_Exercise instructions_. Your task is to restate the listing word for word without the pictures.

_Supplied data_.
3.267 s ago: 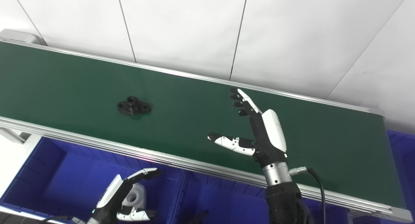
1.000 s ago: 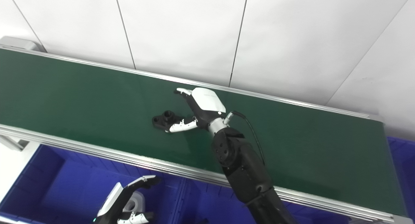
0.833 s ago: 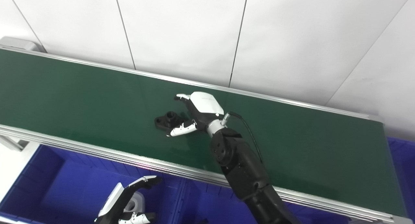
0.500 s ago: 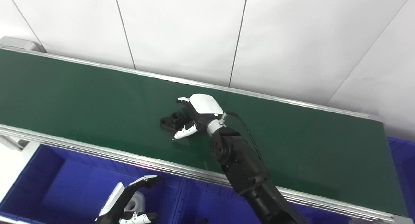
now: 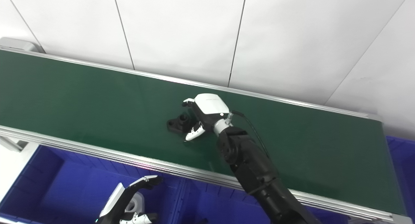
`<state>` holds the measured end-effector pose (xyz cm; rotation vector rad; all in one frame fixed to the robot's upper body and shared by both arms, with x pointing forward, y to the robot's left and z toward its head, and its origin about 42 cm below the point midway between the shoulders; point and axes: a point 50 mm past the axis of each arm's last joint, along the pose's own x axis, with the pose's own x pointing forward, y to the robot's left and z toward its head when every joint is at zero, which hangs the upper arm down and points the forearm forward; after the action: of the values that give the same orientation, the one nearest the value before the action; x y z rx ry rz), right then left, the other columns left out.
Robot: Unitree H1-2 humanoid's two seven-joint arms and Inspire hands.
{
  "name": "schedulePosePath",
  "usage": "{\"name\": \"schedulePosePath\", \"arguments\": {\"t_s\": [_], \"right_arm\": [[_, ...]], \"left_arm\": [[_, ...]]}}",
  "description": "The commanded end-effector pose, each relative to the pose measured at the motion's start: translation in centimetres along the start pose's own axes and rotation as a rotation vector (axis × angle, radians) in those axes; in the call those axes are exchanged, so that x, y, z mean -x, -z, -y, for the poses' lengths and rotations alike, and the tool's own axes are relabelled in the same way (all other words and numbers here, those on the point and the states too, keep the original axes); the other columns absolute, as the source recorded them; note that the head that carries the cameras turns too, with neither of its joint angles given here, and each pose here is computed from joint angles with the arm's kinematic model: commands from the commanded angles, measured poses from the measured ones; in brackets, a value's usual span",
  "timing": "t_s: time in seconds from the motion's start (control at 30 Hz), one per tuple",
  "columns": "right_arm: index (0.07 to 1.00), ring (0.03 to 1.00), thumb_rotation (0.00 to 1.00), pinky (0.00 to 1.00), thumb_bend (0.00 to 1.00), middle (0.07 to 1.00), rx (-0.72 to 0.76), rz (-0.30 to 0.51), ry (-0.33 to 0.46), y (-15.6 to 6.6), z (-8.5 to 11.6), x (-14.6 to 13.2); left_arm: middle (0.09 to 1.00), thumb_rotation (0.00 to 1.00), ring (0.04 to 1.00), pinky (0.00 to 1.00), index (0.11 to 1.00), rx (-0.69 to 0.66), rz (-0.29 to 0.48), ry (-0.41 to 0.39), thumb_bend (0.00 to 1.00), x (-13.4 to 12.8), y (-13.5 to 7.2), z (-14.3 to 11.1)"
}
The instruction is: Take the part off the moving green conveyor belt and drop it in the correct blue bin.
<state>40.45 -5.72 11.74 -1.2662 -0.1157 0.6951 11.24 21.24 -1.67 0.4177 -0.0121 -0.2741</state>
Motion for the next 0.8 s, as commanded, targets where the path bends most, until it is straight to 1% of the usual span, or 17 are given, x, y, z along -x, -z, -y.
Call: {"name": "schedulePosePath", "arguments": {"t_s": [0.0, 0.07, 0.27, 0.3, 0.33, 0.37, 0.5, 0.57, 0.67, 0.77], "right_arm": [[0.731, 0.638, 0.08, 0.54, 0.78, 0.712, -0.004, 0.049, -0.057, -1.1, 0.2, -0.1], [0.706, 0.559, 0.03, 0.47, 0.78, 0.637, 0.003, 0.052, -0.07, -1.0, 0.3, 0.1], [0.703, 0.495, 0.02, 0.42, 0.79, 0.568, 0.027, 0.071, -0.14, -0.6, 0.2, 0.9], [0.702, 0.479, 0.01, 0.41, 0.66, 0.52, 0.028, 0.072, -0.15, -0.5, 0.2, 1.0], [0.702, 0.466, 0.0, 0.39, 0.6, 0.5, 0.028, 0.071, -0.16, -0.5, 0.1, 1.1], [0.702, 0.463, 0.0, 0.39, 0.58, 0.492, 0.028, 0.072, -0.172, -0.5, 0.1, 1.2], [0.702, 0.5, 0.0, 0.42, 0.57, 0.489, 0.027, 0.066, -0.214, -0.5, -0.2, 1.6], [0.701, 0.499, 0.0, 0.42, 0.57, 0.489, 0.032, 0.065, -0.224, -0.5, -0.4, 1.8], [0.686, 0.507, 0.0, 0.42, 0.56, 0.489, 0.045, 0.071, -0.232, -0.6, -0.7, 2.3], [0.665, 0.518, 0.0, 0.43, 0.55, 0.491, 0.058, 0.058, -0.226, -0.8, -0.9, 2.7]], "left_arm": [[0.789, 0.76, 0.758, 0.71, 0.766, 0.018, 0.053, -0.025, 0.83, -0.4, -0.7, -0.4], [0.789, 0.76, 0.757, 0.71, 0.767, 0.017, 0.058, -0.031, 0.82, -0.5, -0.8, -0.3], [0.79, 0.77, 0.762, 0.72, 0.77, 0.035, 0.062, -0.033, 0.82, -0.5, -1.1, 0.0], [0.792, 0.77, 0.762, 0.72, 0.771, 0.035, 0.065, -0.032, 0.81, -0.5, -1.2, 0.0], [0.792, 0.77, 0.761, 0.72, 0.773, 0.033, 0.069, -0.032, 0.81, -0.5, -1.2, 0.1], [0.793, 0.77, 0.761, 0.72, 0.774, 0.03, 0.073, -0.031, 0.8, -0.5, -1.3, 0.1], [0.796, 0.77, 0.76, 0.72, 0.775, 0.038, 0.079, -0.039, 0.78, -0.4, -1.5, 0.3], [0.795, 0.76, 0.759, 0.72, 0.774, 0.042, 0.08, -0.044, 0.79, -0.3, -1.6, 0.4], [0.798, 0.78, 0.766, 0.73, 0.78, 0.043, 0.088, -0.046, 0.79, -0.2, -1.7, 0.6], [0.799, 0.8, 0.769, 0.74, 0.784, 0.04, 0.096, -0.052, 0.79, -0.1, -1.8, 0.7]]}}
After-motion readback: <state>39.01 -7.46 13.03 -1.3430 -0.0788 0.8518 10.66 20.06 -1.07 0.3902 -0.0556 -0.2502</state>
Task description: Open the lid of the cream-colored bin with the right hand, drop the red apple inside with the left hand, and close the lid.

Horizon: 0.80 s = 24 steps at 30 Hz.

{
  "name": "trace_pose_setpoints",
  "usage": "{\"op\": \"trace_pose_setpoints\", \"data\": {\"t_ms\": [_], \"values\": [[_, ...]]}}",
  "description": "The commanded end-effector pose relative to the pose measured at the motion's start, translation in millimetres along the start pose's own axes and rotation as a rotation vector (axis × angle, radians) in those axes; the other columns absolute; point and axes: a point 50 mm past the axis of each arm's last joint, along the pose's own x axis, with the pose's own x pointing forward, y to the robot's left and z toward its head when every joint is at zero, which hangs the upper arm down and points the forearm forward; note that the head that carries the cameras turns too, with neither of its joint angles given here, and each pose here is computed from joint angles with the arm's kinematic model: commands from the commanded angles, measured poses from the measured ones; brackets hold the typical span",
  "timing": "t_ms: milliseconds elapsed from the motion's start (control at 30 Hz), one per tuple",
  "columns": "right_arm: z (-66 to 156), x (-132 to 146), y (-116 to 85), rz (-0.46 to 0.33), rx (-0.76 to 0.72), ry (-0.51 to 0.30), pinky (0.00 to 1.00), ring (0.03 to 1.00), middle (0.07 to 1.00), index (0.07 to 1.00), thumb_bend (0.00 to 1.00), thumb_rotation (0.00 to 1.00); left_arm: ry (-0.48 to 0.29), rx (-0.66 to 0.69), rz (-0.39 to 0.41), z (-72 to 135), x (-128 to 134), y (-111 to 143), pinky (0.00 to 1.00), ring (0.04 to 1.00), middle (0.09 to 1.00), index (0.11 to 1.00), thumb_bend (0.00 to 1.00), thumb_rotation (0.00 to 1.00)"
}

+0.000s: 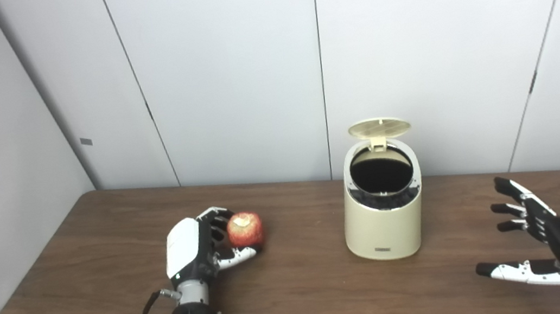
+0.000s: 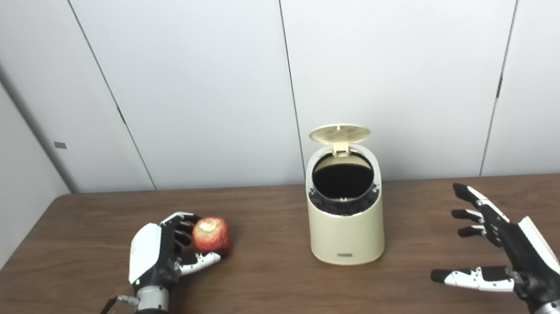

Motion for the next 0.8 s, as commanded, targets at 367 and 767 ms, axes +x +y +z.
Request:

_Exercise output_.
3.267 s ago: 
1.000 s ago: 
0.833 s ago: 
0.500 s ago: 
now: 
`<state>` holds the measured end-effector pose (xyz cm; rotation vector rad; all in one frame fixed to the robot's upper body and shared by both arms, with x pointing forward, y to the robot's left and z toward its head, and its origin about 42 cm below the point midway between the shoulders; point and axes: a point 50 mm past the axis of each arm's last joint, along the pose's own x axis, with the pose's own x pointing forward, y to the robot's left and z toward its head when every joint is at zero, which hangs the upper arm down and points the forearm forward; after the action: of the values that give the same orientation, the one nearest the value before the action; x y z rx ry rz), right then left, the other columns left out.
Robot: Unitree H1-2 humanoid's two seven-joint arms and Inspire hands.
{
  "name": "schedulePosePath",
  "usage": "{\"name\": \"schedulePosePath\", \"arguments\": {\"t_s\": [_], \"right_arm\": [[_, ...]], \"left_arm\": [[_, ...]]}}",
  "description": "The commanded end-effector pose, each relative to the pose measured at the motion's start: translation in centimetres along the start pose's own axes and rotation as a rotation vector (axis × angle, radians) in those axes; in the call those axes are exchanged, so that x, y, z mean -x, -z, -y, for the poses' lengths and rotations alike, and the tool's own axes are relabelled in the same way (all other words and numbers here, those on the point and the states too, keep the original axes); the other columns absolute, as the source recorded them; note that the head that carries the cameras turns too, with neither of its joint angles given here, and each pose here is computed from joint angles with the arm's kinematic model: commands from the commanded angles, measured poses from the measured ones; in brackets, a value's usual span",
  "timing": "t_s: time in seconds from the motion's start (control at 30 Hz), one per tuple",
  "columns": "right_arm: index (0.07 to 1.00), ring (0.03 to 1.00), thumb_rotation (0.00 to 1.00), pinky (0.00 to 1.00), thumb_bend (0.00 to 1.00), middle (0.07 to 1.00), rx (-0.72 to 0.76), rz (-0.30 to 0.51), ry (-0.33 to 0.46), y (-15.6 to 6.6), z (-8.5 to 11.6), x (-14.6 to 13.2); left_arm: middle (0.09 to 1.00), thumb_rotation (0.00 to 1.00), ring (0.04 to 1.00), pinky (0.00 to 1.00), index (0.11 to 1.00), rx (-0.69 to 0.66), rz (-0.29 to 0.48), ry (-0.41 to 0.39), thumb_bend (0.00 to 1.00), x (-13.4 to 12.8), y (-13.5 to 7.2), z (-14.3 to 11.1)"
}
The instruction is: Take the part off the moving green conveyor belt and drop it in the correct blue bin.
<state>40.45 -5.72 11.74 -1.2662 -0.1157 0.6951 11.24 21.24 -1.67 0.4177 -0.0121 -0.2741</state>
Motion for the next 0.8 s, as commanded, targets where the path bends most, until it is straight to 1% of the usual span, or 17 are given, x, y, z along -x, -z, -y.
Call: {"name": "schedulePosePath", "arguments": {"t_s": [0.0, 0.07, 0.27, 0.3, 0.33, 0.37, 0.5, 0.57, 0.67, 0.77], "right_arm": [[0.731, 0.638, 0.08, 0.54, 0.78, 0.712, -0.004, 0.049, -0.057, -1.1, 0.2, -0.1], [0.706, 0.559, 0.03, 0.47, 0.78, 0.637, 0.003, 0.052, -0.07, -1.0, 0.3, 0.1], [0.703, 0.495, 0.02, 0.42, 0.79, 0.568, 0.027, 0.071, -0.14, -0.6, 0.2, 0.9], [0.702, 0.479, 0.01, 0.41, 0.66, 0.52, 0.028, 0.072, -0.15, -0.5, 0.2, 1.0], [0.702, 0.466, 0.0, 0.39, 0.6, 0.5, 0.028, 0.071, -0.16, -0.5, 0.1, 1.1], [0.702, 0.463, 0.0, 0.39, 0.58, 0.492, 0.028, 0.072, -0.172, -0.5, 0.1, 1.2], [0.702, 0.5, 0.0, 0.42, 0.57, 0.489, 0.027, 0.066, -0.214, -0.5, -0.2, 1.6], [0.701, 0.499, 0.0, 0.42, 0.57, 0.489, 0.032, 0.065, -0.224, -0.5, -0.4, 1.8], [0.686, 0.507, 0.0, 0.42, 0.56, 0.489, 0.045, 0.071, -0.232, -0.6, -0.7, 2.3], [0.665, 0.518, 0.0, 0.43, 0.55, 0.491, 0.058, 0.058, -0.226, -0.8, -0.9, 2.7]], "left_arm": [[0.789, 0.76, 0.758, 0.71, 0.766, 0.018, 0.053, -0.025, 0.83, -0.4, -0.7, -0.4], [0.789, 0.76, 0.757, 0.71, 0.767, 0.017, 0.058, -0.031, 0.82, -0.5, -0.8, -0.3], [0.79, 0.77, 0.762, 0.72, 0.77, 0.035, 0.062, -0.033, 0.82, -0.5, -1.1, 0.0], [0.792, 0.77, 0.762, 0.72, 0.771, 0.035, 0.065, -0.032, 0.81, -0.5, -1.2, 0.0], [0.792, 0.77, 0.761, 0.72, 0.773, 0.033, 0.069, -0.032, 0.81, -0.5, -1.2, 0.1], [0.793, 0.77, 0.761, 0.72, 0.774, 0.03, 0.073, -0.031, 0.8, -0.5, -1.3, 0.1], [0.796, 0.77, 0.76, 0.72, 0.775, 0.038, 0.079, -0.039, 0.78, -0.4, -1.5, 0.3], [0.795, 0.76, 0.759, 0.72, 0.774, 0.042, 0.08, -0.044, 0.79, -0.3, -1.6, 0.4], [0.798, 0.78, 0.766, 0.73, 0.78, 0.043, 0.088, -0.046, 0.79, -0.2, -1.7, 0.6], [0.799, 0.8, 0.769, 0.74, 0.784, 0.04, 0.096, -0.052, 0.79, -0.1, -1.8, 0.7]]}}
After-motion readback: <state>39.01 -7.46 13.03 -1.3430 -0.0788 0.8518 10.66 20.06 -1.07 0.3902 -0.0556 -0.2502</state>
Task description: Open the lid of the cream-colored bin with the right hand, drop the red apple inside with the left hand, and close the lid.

Horizon: 0.80 s = 24 steps at 30 Hz.

{
  "name": "trace_pose_setpoints",
  "usage": "{\"op\": \"trace_pose_setpoints\", \"data\": {\"t_ms\": [_], \"values\": [[_, ...]]}}",
  "description": "The commanded end-effector pose relative to the pose measured at the motion's start, translation in millimetres along the start pose's own axes and rotation as a rotation vector (axis × angle, radians) in those axes; the other columns absolute; point and axes: a point 50 mm past the axis of each arm's last joint, along the pose's own x axis, with the pose's own x pointing forward, y to the robot's left and z toward its head when every joint is at zero, which hangs the upper arm down and points the forearm forward; note that the head that carries the cameras turns too, with neither of its joint angles given here, and each pose here is computed from joint angles with the arm's kinematic model: commands from the commanded angles, measured poses from the measured ones; brackets hold the typical span",
  "timing": "t_ms: milliseconds elapsed from the motion's start (control at 30 Hz), one per tuple",
  "columns": "right_arm: z (-66 to 156), x (-132 to 146), y (-116 to 85), rz (-0.46 to 0.33), rx (-0.76 to 0.72), ry (-0.51 to 0.30), pinky (0.00 to 1.00), ring (0.03 to 1.00), middle (0.07 to 1.00), index (0.07 to 1.00), thumb_bend (0.00 to 1.00), thumb_rotation (0.00 to 1.00); left_arm: ry (-0.48 to 0.29), rx (-0.66 to 0.69), rz (-0.39 to 0.41), z (-72 to 135), x (-128 to 134), y (-111 to 143), pinky (0.00 to 1.00), ring (0.04 to 1.00), middle (0.09 to 1.00), index (0.11 to 1.00), thumb_bend (0.00 to 1.00), thumb_rotation (0.00 to 1.00)"
}

+0.000s: 
+0.000s: 

Motion for the next 0.8 s, as commanded, targets at 367 and 767 ms, axes +x +y +z.
Request:

Nothing more belongs to the answer.